WAUSAU — The Leigh Yawkey Woodson Art Museum received in December a $3,000 grant from the Green Bay Packers Foundation to support a tactile exhibition, which will give visitors a new way to “see” by touching.

“The Woodson Art Museum is grateful to receive a 2018 award, and we look forward to welcoming visitors of all interests – football and art – to experience our tactile exhibition, debuting in early 2019,” said Woodson Art Museum director Kathy Kelsey Foley in a Woodson news release.

The exhibition is designed to comprise touchable artworks from the Woodson Art Museum’s collection and will encourage all visitors to experience the sculptures through touch. Also, the tactile exhibition will be enhanced by accessible interpretive materials, including braille labels and a listening device for use by visitors with blindness or visual impairments. Museum educators and curators are working with consultant and sculptor Ann Cunningham, who teaches at the Colorado Center for the Blind, to develop the exhibition, the Woodson said in the news release.
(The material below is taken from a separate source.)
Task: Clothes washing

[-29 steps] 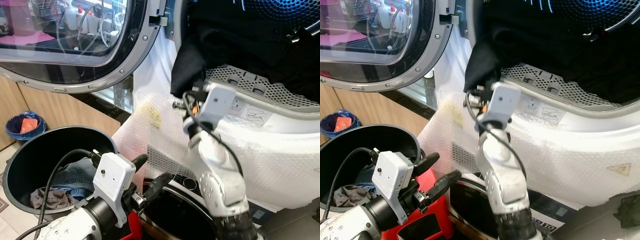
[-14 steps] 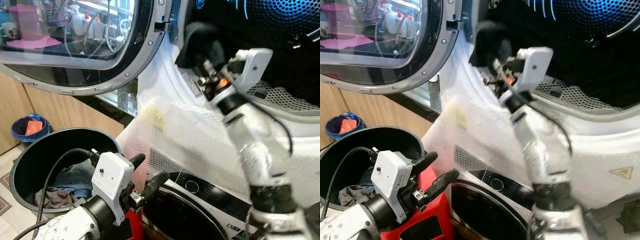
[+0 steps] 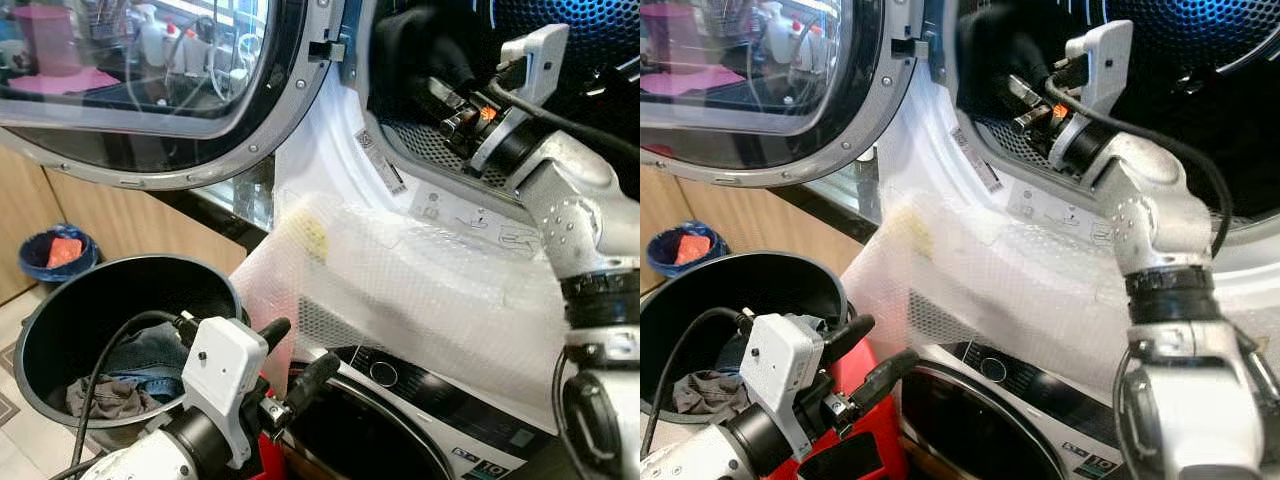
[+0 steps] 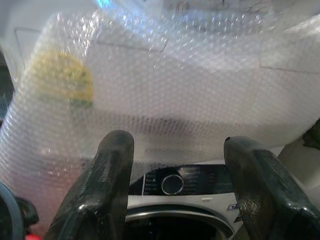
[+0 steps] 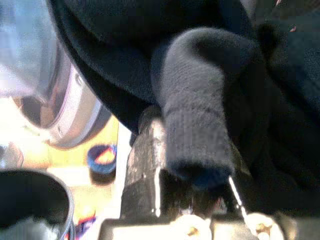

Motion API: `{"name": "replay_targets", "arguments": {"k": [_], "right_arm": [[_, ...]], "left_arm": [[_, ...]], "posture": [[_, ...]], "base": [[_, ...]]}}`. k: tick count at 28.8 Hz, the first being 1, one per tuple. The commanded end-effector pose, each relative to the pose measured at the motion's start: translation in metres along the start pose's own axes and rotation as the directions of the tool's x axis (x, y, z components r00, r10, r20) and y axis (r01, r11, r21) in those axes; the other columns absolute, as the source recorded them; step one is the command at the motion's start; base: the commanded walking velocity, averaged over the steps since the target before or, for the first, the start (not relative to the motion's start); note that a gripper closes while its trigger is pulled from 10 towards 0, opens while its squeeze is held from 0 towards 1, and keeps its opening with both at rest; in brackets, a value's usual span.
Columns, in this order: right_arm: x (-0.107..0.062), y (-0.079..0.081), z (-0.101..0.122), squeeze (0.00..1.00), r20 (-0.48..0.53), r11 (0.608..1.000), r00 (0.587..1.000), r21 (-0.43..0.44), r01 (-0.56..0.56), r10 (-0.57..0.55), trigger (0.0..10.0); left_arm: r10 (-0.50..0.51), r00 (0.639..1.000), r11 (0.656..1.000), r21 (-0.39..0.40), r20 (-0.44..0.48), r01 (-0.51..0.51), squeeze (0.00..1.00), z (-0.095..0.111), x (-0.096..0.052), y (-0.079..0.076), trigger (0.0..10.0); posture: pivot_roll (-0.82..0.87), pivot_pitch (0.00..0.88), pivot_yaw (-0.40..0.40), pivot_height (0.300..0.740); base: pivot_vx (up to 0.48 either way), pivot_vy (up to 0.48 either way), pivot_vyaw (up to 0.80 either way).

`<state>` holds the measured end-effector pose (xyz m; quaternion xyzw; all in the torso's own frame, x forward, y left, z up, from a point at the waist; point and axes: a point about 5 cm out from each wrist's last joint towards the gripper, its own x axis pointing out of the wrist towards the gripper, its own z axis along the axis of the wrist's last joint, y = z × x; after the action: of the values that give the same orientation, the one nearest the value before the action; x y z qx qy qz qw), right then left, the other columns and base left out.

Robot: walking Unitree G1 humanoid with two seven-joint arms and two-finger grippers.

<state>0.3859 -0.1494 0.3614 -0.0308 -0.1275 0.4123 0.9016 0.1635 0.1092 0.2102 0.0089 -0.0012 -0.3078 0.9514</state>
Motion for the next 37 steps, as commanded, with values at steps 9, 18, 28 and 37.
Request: {"name": "replay_targets", "arguments": {"k": [9,18,28,37], "right_arm": [[0.011,-0.024,0.024,0.00,-0.115,0.979,0.977,-0.118,0.167,-0.180,10.0],[0.009,-0.029,0.049,0.00,-0.120,0.960,0.970,-0.210,0.185,-0.213,10.0],[0.009,-0.029,0.049,0.00,-0.120,0.960,0.970,-0.210,0.185,-0.213,10.0],[0.009,-0.029,0.049,0.00,-0.120,0.960,0.970,-0.210,0.185,-0.213,10.0]], "left_arm": [[0.020,0.999,1.000,-0.023,0.031,-0.019,0.00,0.001,-0.003,-0.008,10.0],[0.059,0.998,0.997,-0.056,0.029,-0.057,0.00,-0.004,-0.006,-0.013,10.0],[0.059,0.998,0.997,-0.056,0.029,-0.057,0.00,-0.004,-0.006,-0.013,10.0],[0.059,0.998,0.997,-0.056,0.029,-0.057,0.00,-0.004,-0.006,-0.013,10.0]], "posture": [[0.24,0.173,-0.247,0.740],[0.25,0.202,-0.276,0.740],[0.25,0.202,-0.276,0.740],[0.25,0.202,-0.276,0.740]], "base": [[0.000,0.000,0.00],[0.000,0.000,0.00],[0.000,0.000,0.00],[0.000,0.000,0.00]]}}
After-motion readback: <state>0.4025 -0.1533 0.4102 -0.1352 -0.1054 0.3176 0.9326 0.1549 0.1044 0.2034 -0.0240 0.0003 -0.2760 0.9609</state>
The Green Bay Packers Foundation awarded $800,000 to 230 Wisconsin civic and charitable groups during its annual distribution of grants.

“We’re proud to recognize these outstanding recipient organizations, who are all doing incredible work in our communities,” Packers President/CEO Mark Murphy said at an awards event. “As a community-owned team, we are inspired by the efforts of these organizations and the positive impact they have on those that they serve.”